Abstract:The increasing popularity of quadrotors has given rise to a class of predominantly vision-driven vehicles. This paper addresses the problem of perception-aware time optimal path parametrization for quadrotors. Although many different choices of perceptual modalities are available, the low weight and power budgets of quadrotor systems makes a camera ideal for on-board navigation and estimation algorithms. However, this does come with a set of challenges.
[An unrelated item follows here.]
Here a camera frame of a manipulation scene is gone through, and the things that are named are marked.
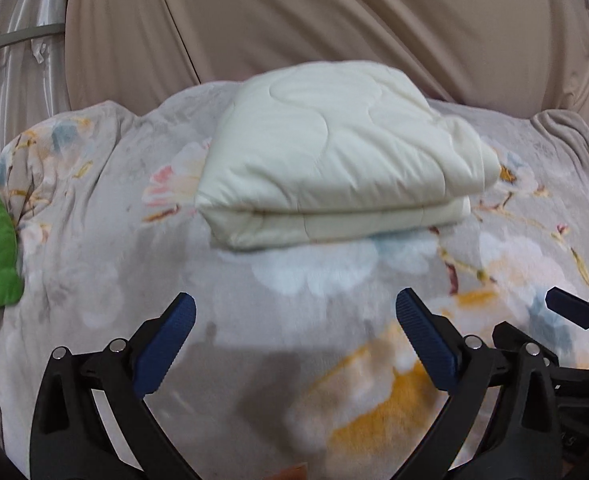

The limited field of view of the camera can restrict the visibility of salient regions in the environment, which dictates the necessity to consider perception and planning jointly. The main contribution of this paper is an efficient time optimal path parametrization algorithm for quadrotors with limited field of view constraints. We show in a simulation study that a state-of-the-art controller can track planned trajectories, and we validate the proposed algorithm on a quadrotor platform in experiments.